On page 10 of the statement of case, learned counsel for the plaintiff states again as follows:-

“My learned friend is either too ill at ease in telling the truth or he totally misapprehended the evidence even that of his own client, the appellant”.

Finally, this is what learned counsel for the plaintiffs stated in concluding the use of strong and intemperate language thus:-

“Moreover if my learned friend had read the record properly he would have found that what Keelson said in cross examination on exhibit 17 was …”

One need not be an Angel to conclude that the words referred to supra used by both learned counsel are strong, inappropriate and intemperate language.

The Supreme Court, speaking with one voice through me in the recent unreported case of Assemblies of God Church, Ghana v Rev. Ransford Obeng & 4 others suit No. J4/7/2009, dated 3rd February 2010 stated on abusive and insulting language by counsel as follows:-

“We will henceforth urge all learned  counsel involved in preparation of statement of case for their clients especially at the Supreme court level to be mindful of the following:-

Avoid abusive and insulting language not suitable for use in a court of law such as this Supreme Court. It is to be noted that learned counsel can still make their points and arguments very strongly without the use of language that is sometimes associated with persons in some other vocations. Not so however in a court of law.”

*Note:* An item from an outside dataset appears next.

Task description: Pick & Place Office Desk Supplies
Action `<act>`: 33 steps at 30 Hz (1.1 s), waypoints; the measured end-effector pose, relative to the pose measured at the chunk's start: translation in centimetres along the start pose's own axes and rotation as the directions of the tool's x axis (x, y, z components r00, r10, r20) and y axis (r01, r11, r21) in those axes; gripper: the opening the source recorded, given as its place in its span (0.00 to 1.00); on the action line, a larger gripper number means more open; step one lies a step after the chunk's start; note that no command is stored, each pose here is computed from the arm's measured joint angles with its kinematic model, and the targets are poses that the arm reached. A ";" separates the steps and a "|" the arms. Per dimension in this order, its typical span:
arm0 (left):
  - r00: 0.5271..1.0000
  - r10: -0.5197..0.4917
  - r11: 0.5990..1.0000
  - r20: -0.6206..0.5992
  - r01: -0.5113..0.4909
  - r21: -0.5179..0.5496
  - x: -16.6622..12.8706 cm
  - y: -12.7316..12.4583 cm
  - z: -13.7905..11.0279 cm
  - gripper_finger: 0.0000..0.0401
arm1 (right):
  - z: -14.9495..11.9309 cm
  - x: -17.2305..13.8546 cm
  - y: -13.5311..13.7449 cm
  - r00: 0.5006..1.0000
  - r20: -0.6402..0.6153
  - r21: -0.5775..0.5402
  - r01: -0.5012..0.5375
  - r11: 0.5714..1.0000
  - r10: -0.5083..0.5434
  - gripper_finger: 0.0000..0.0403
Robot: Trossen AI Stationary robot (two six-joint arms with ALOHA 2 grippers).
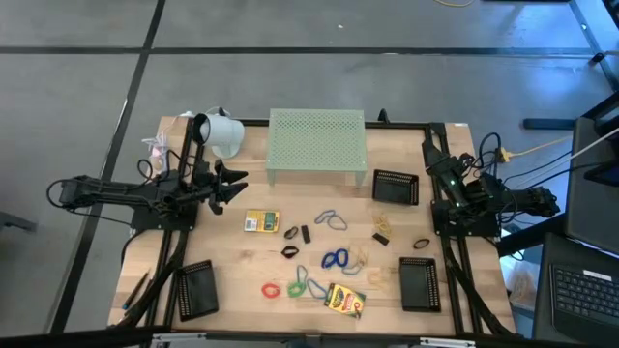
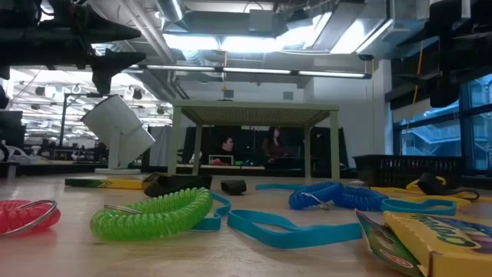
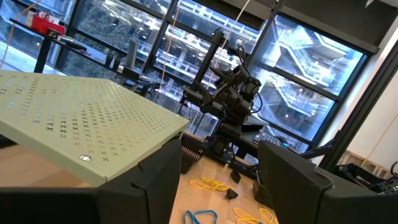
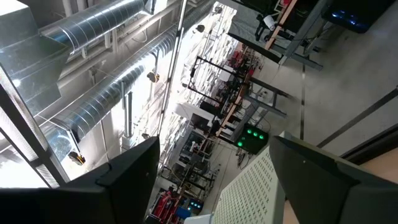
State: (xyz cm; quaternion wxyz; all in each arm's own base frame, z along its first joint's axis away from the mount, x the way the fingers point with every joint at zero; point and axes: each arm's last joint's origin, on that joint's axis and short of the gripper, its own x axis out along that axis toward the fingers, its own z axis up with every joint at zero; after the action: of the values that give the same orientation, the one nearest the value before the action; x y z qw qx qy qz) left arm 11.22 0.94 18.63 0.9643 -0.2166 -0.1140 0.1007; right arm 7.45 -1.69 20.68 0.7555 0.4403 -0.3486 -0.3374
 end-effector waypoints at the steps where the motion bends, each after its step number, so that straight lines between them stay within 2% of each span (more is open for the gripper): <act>1: 1.000 0.000 1.000 0.000 0.000 0.000 0.0 0.0 0.0 0.52 | 0.0 0.0 0.0 1.000 0.000 0.000 0.000 1.000 0.000 0.76; 7: 1.000 0.000 1.000 0.000 0.000 0.000 0.0 0.0 0.0 0.52 | 0.0 0.0 0.0 1.000 -0.001 -0.006 0.000 1.000 0.000 0.76; 9: 1.000 0.000 1.000 0.001 0.000 0.000 0.0 0.0 0.0 0.52 | -0.1 0.0 -0.1 1.000 -0.006 -0.072 0.006 0.997 -0.006 0.76; 11: 1.000 0.002 1.000 0.002 -0.002 0.000 0.0 0.0 0.0 0.52 | -0.2 0.0 -0.2 1.000 -0.011 -0.190 0.009 0.982 -0.011 0.76; 13: 1.000 0.016 1.000 0.008 -0.016 0.006 0.0 0.0 0.0 0.52 | -0.4 0.0 -0.4 1.000 -0.021 -0.354 0.013 0.935 -0.022 0.76; 16: 0.999 0.031 0.999 0.015 -0.032 0.040 0.0 0.1 0.1 0.52 | -0.6 0.0 -0.6 0.999 -0.036 -0.570 0.010 0.822 -0.038 0.76; 18: 0.998 0.050 0.997 0.023 -0.052 0.062 0.0 0.1 0.1 0.52 | -0.7 0.0 -0.7 0.998 -0.040 -0.646 0.006 0.763 -0.042 0.76; 20: 0.997 0.074 0.993 0.034 -0.077 0.087 0.0 0.2 0.1 0.52 | -0.7 0.0 -0.7 0.998 -0.040 -0.678 0.003 0.735 -0.042 0.76; 24: 0.985 0.157 0.978 0.072 -0.165 0.124 0.0 0.5 0.2 0.52 | -0.7 0.0 -0.7 0.998 -0.039 -0.685 0.003 0.729 -0.041 0.76; 29: 0.946 0.296 0.944 0.135 -0.311 0.112 -0.2 0.9 0.4 0.52 | -0.7 0.0 -0.7 0.998 -0.039 -0.685 0.003 0.729 -0.041 0.76; 33: 0.909 0.379 0.909 0.172 -0.401 0.111 -0.3 1.1 0.5 0.52 | -0.7 0.0 -0.7 0.998 -0.039 -0.644 0.006 0.765 -0.041 0.76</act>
State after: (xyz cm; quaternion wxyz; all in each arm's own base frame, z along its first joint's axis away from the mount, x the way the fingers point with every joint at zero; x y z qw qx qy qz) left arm 10.67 2.05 18.55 0.9267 -0.1569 -0.1313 0.3152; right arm 7.84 -1.65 19.82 0.8650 0.1678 -0.1872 -0.4343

Even though this is not a judgment, they are proceedings which have been processed and put before the highest Court of the land, the Supreme Court. We therefore find the caution and admonition by the Supreme Court in the case of Effia Stool v Fijai Stool [2001-2002] SCGLR 893 where the court deprecated the use of offensive language in the writing of judgments and rulings by Judges and Adjudicators as appropriate and applicable to counsel as well. Bamford Addo JSC (as she then was), speaking on behalf of the Supreme Court in the above case stated as follows:-

It should be remembered by Judges and adjudicators that language is their working tool from which is deduced their intention and reason for their findings, judgments and rulings. For this reason, it is important to use words advisedly and to resort to judicial language whenever possible. Further, their choice of words must be clearly appropriate and non-controversial so as to avoid charges of neglect of duty to evaluate evidence properly, as has happened in this case, as well as charges of unfairness and bias which may be wrong and non-existent. The use of prudent, temperate and judicious language by Judges will no doubt prevent complaints of the nature raised in the grounds of appeal”.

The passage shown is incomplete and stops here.